At the October board of education meeting, Massapequa Schools’ Deputy Superintendent, Alan C. Adcock, gave a presentation on tax assessment that left many community members in attendance grumbling under their breath. While it’s acknowledged that school taxes are higher on Long Island, residents were shocked about how much higher they stand to pay in 2015-16.
“October is the month when tax bills go out, and also information comes from Nassau County and the Town of Oyster Bay to the school districts,” said Adcock. “So with the information I’ve received, I thought this would be the appropriate meeting to speak to the public about some things that have happened in regards to taxes this year.”
Nassau County school taxes are split up amongst four property classes; residential properties handle the brunt of the financial responsibility, with rental, utilities and commercial entities making up the remainder. Adcock noted that during the 2014-15 school year, Nassau residents were required to pay 83.03 percent of school taxes, with the remainder being covered by rental taxes (0.04 percent), public utilities (3.83 percent) and commercial properties (13.10 percent).

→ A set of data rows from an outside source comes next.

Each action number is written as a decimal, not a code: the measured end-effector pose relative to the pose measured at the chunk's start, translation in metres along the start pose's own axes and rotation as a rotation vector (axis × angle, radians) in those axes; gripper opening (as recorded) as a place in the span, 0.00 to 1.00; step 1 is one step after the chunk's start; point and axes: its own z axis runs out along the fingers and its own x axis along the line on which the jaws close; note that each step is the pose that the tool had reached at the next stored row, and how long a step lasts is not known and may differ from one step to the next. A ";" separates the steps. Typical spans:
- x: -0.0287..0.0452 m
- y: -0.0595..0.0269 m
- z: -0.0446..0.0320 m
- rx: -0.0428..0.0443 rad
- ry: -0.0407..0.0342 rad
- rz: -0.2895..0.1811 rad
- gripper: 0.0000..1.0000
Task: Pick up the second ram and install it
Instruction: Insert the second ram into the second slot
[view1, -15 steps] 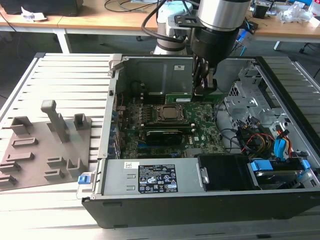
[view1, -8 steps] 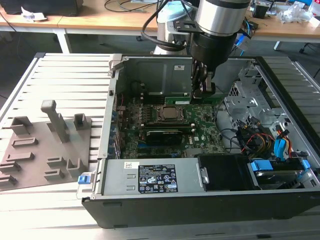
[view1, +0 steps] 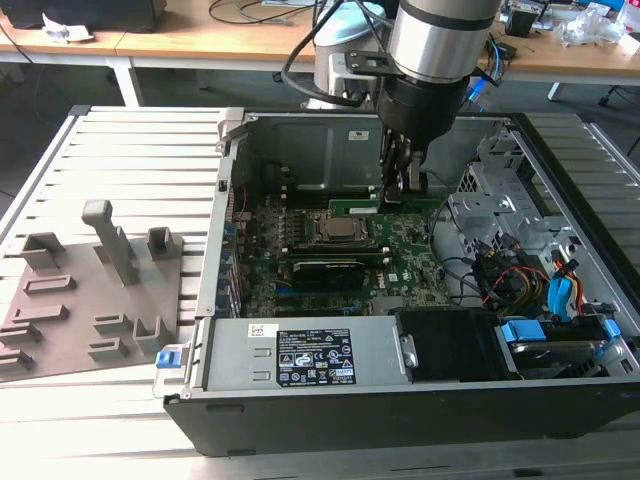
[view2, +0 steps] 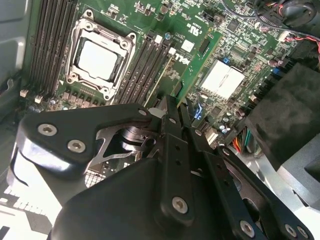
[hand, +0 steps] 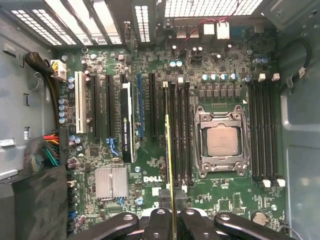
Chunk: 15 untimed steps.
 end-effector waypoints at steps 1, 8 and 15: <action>0.0000 0.0000 0.0008 0.0000 0.0000 0.000 0.14; 0.0001 0.0002 0.0071 0.0000 0.0001 0.000 0.14; -0.0003 0.0041 0.0163 0.0000 0.0000 0.000 0.14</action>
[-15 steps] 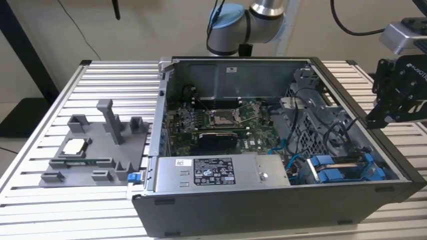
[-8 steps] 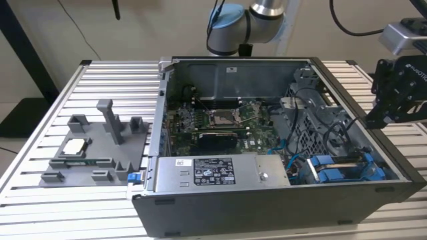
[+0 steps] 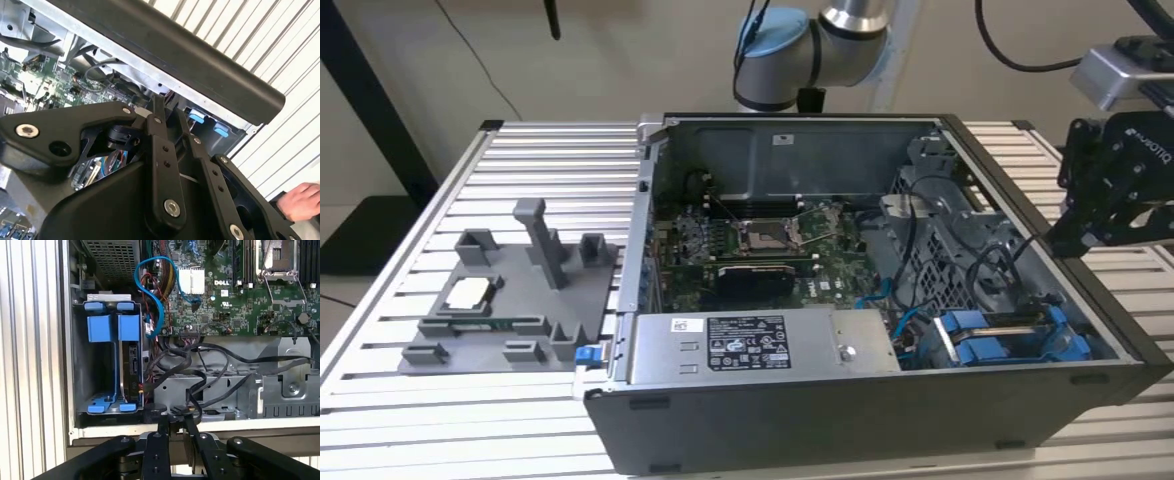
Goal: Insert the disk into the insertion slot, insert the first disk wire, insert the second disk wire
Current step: 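Insert the second disk wire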
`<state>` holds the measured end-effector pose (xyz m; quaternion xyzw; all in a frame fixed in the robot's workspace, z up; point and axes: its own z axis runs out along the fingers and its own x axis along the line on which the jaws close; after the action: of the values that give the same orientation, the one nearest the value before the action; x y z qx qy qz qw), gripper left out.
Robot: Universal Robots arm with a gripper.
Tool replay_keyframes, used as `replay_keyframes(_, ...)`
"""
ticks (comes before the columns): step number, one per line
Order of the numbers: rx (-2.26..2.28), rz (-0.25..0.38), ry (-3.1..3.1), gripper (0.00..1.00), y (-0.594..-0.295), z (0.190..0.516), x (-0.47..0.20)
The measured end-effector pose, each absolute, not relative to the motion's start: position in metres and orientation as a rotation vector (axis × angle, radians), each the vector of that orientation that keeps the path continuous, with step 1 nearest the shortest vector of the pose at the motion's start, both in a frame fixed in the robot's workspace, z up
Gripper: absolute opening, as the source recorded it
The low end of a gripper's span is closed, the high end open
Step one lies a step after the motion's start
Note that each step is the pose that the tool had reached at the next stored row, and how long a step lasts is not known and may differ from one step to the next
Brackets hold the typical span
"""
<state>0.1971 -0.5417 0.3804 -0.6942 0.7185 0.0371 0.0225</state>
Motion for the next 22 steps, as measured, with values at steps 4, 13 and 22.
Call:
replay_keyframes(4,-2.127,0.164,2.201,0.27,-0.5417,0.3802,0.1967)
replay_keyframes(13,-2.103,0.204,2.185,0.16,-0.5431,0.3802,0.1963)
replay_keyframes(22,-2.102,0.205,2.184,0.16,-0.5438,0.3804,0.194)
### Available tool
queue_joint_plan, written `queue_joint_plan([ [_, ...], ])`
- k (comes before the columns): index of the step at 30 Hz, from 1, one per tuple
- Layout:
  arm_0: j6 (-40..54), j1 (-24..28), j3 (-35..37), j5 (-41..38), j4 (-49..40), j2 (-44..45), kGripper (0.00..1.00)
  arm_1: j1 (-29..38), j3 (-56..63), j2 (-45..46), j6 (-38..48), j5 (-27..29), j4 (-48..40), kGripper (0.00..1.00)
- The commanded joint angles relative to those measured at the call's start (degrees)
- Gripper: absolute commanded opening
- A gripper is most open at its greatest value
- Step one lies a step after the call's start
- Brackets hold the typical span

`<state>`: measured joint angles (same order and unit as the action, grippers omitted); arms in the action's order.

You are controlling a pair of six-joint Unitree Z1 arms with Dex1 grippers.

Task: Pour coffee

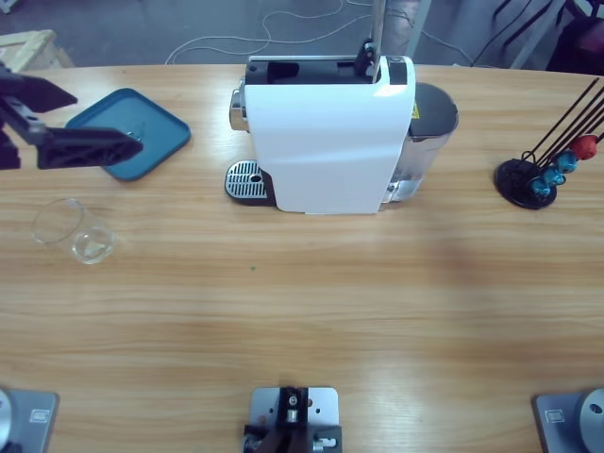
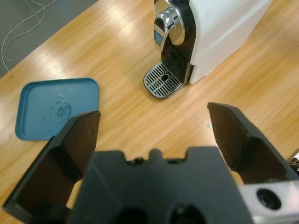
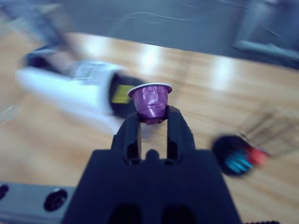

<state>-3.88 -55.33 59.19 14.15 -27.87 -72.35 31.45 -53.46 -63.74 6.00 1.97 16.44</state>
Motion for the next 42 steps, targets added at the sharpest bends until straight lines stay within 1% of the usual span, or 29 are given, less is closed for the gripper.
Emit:
queue_joint_plan([
  [1, -1.11, -0.63, -4.85, -0.35, 0.53, 3.54, 0.996, 17.83, -17.99, -18.18, -9.67, -2.32, 7.01, 0.000],
  [4, -1.21, -0.63, -5.29, -0.35, 0.53, 4.66, 0.996, 20.47, -28.26, -26.09, -16.28, -2.32, 12.37, 0.000],
  [8, -1.21, -0.61, -5.61, -0.35, 0.53, 5.03, 0.996, 21.02, -38.70, -33.73, -24.51, -2.25, 19.32, 0.000],
  [10, -1.21, -0.64, -5.75, -0.35, 0.53, 4.89, 0.996, 21.02, -41.79, -36.69, -29.71, -2.23, 20.46, 0.000],
  [13, -1.21, -0.63, -5.84, -0.32, 0.53, 4.52, 0.996, 20.98, -45.36, -39.89, -34.21, -0.65, 21.36, 0.000],
  [16, -1.21, -0.64, -5.84, -0.27, 0.57, 4.43, 0.996, 20.56, -46.79, -41.87, -35.74, 0.98, 21.27, 0.000],
  [24, -1.67, -0.64, -5.91, -0.39, 1.68, 2.71, 0.996, 18.61, -47.49, -46.13, -37.37, 1.90, 20.00, 0.000],
  [35, -2.62, -0.63, -6.28, -0.79, 2.20, 1.78, 0.996, 16.34, -47.35, -49.57, -37.73, 1.16, 19.18, 0.000],
  [42, -2.80, -0.64, -6.42, -0.79, 2.56, 0.99, 0.996, 16.27, -46.98, -51.12, -37.73, 0.95, 19.00, 0.000],
])
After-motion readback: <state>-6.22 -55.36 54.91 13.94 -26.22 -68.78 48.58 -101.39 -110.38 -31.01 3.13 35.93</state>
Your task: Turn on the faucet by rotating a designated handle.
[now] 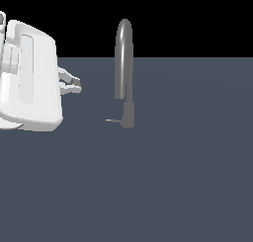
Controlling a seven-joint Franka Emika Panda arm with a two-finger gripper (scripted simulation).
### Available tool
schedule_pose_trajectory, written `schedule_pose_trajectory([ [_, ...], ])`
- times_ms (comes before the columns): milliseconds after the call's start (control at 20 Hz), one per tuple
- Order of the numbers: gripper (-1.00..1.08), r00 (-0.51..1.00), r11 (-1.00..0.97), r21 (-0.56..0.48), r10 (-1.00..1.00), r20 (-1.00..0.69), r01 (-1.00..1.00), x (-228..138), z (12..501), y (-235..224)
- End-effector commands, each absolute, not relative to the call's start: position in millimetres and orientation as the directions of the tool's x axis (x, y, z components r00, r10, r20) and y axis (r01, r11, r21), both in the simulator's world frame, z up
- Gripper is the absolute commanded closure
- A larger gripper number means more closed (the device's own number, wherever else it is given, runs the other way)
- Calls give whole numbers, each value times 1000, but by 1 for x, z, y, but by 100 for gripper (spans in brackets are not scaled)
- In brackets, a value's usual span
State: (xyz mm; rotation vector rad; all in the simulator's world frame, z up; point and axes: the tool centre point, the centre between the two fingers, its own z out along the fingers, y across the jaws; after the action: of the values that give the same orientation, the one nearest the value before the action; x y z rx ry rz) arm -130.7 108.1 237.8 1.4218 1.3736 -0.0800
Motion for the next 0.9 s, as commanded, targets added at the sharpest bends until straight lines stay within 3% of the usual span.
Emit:
schedule_pose_trajectory([
  [0, 108, 298, 328, 610, 648, -701, 721, -128, 229, 108],
  [850, 108, 147, 640, 492, 515, -845, 591, -112, 173, 100],
])
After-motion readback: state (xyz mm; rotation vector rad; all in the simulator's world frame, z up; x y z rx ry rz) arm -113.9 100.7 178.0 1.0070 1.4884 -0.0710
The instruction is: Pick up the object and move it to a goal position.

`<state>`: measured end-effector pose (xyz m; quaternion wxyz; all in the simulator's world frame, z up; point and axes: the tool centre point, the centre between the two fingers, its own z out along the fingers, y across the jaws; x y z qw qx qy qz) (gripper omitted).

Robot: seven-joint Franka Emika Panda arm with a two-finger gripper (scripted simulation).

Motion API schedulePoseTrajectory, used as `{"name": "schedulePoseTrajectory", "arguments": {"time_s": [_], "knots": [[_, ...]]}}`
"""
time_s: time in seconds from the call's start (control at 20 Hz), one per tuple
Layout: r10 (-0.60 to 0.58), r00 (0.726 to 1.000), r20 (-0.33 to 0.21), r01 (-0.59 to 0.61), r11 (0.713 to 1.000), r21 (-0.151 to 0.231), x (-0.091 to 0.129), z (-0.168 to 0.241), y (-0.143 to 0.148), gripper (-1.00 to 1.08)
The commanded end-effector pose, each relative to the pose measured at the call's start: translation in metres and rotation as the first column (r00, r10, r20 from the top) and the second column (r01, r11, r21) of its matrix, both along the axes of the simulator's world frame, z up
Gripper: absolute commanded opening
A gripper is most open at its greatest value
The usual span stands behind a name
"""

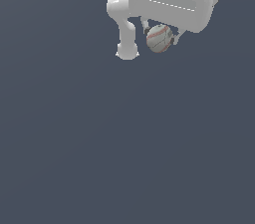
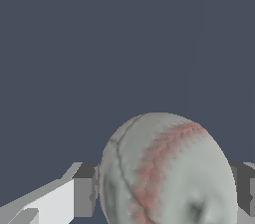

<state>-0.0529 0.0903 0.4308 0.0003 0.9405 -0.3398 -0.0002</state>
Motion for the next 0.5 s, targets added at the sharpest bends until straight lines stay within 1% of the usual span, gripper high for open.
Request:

However, for 2015-16, Nassau homeowners will find themselves shouldering even more of the burden of supporting their school districts, Adcock said. While businesses and utilities will be getting a break, residential school taxes will be going up an additional 1.82 percent (for a total of 84.85 percent), while utility and commercial taxes will receive cuts of 1.69 and 0.14 percent, respectively, with rental taxes remaining unchanged.
“Residential properties are paying $2.8 million more in taxes, and those taxes are being taken away from public utilities and commercial properties,” he said. “This has been happening every year for the past 15 or 16 years, but this year was the largest shift that I’ve ever seen in taxes from other property classes and onto the residents. Meanwhile, utilities and businesses are getting tax breaks.”
Adcock stressed that the school district has no control over this, as well as the importance of residents challenging their property taxes with Nassau County in order to procure lower rates. He also noted that the school district’s tax levy increase last year was less than one percent and that they will be making every effort to ensure that the increase for next year will approximate that amount as well.
Marianne Van Duyne of RS Abrams & Co. LLP, the firm that was hired by the school district to conduct their annual audit, held a presentation at the meeting to publicly disclose her findings for this year. Overall, she said Massapequa Schools are in solid shape, especially compared to many other districts.
“Financially, you’re very strong, and I know your ratings were upgraded with [investor service] Moody’s this year, and you have their highest rating for short-term borrowing,” she said. “Your balance sheet is very strong, and that’s something we like to look at, as some districts are really struggling, but you have a nice long-term plan to deal with any future expenses that you may incur.”
Van Duyne noted that there were a few areas for concern, but that the district administration was already following the advice of RS Abrams & Co. in addressing them.
“We did have a couple of recommendations, which we know that Mr. Adcock is already implementing,” she said. “We want to commend the business office…Mr. Adcock and his staff are always ready for us and very cooperative. The audit went very smoothly.”